Strong symptoms are required for accurate results. This isn’t always doable, especially with lead acid batteries that haven’t been formatted or storage packs. Readings from a poor battery can be jumbled and irregular, but a healthy battery taken from service often offers firm symptoms with good accuracy. If the battery has turned into a potato, it is impossible to take accurate measurements because the symptoms are either nonexistent or unspecific. Because of this, the battery is now considered an anomaly by the system. Nine out of ten batteries may be predicted with accuracy using well-developed fast test methods. The EIS could eventually become more advanced than competing technologies.

 In typical use, lead acid and Li-ion batteries have a lot in common, including a low resistance. Exceptions to this rule include preemptive battery replacement and heat failure/mechanical issues that increase internal resistance. The depletion of nickel-cadmium, nickel-metal hydride, and even the primary battery may be seen.

Li-ion, with its 99 percent charge efficiency, is ideal for digital battery estimation. This assists in BMS design by enabling capacity estimation using coulomb counting. While the measurements are instant, occasional calibration is essential to address the tracking mistake that develops with unpredictable battery usage. Nickel-based batteries, in contrast, would skew digital tracking due to their poor charge efficiency and excessive self-discharge. Lead acid batteries are only halfway efficient for coulomb counting when used in the appropriate conditions and at a reasonable temperature.
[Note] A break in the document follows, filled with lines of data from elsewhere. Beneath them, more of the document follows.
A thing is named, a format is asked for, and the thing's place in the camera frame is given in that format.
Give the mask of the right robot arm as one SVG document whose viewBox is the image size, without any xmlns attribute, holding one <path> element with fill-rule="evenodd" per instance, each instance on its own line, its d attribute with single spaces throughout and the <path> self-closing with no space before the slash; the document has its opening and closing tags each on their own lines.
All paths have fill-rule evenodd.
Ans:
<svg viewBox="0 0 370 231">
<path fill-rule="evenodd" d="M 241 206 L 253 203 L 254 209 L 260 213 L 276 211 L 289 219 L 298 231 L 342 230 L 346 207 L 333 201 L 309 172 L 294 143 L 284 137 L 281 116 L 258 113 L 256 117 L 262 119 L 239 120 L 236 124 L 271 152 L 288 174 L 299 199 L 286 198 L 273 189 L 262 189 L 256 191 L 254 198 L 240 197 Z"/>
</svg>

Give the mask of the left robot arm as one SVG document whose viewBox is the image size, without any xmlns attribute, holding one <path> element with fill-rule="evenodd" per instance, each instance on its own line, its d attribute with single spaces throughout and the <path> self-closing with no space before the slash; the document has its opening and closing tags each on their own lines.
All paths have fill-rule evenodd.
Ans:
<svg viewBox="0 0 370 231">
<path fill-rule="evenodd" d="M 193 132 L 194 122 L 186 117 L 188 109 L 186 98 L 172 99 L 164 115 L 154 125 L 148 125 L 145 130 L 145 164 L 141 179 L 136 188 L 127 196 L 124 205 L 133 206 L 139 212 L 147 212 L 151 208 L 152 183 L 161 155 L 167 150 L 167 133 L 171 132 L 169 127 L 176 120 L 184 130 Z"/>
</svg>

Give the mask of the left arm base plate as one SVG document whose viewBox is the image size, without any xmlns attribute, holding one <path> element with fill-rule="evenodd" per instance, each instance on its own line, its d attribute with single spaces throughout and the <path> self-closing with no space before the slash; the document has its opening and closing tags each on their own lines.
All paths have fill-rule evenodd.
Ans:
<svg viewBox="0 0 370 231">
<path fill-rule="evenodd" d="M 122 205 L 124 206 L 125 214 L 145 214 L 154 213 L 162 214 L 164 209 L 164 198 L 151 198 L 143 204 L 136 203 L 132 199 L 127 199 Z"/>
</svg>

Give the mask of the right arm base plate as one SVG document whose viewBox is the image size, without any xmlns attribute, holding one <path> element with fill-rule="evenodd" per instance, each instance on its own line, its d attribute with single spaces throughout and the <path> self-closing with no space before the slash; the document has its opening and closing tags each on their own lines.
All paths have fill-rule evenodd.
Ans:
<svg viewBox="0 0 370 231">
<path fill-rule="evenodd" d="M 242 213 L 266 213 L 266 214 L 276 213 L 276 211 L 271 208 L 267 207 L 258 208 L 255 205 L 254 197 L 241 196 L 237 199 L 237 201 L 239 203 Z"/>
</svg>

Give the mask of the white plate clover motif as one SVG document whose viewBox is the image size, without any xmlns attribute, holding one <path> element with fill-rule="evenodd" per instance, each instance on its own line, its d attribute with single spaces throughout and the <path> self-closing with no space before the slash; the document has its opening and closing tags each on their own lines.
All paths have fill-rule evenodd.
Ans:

All batteries’ performance and speed of testing degrade in cold weather. However, a battery’s charge acceptance drops below freezing, and charging times must be lengthened by decreasing the current. Li-ion batteries should not be charged at temperatures below freezing, though some chargers will do so automatically.

Summary

According to Mark Twain, “I didn’t have time to write a short letter, so I wrote a long one instead.” Making anything “short” is also relevant to the progress of Diagnostic Battery Management. Adding functionality is simple, but maintaining a reasonable price tag is difficult. By upgrading to newer, more intelligent microcontrollers and streamlining the manufacturing process, manufacturers can add features to their products that were previously unimaginable. However, as Mark Twain alluded to, efficiency does not come overnight.

The end goal is to make batteries that can be relied on, are safe, are inexpensive, and are ecologically friendly. Systems that can accomplish this task automatically and at low cost are necessary. The objective is to maximize the utilization of each battery and make their health status obvious to the driver and fleet manager. This has the potential to eliminate the occurrence of sudden battery failures. Also learn about methods for Electrochemical Corrosion Testing.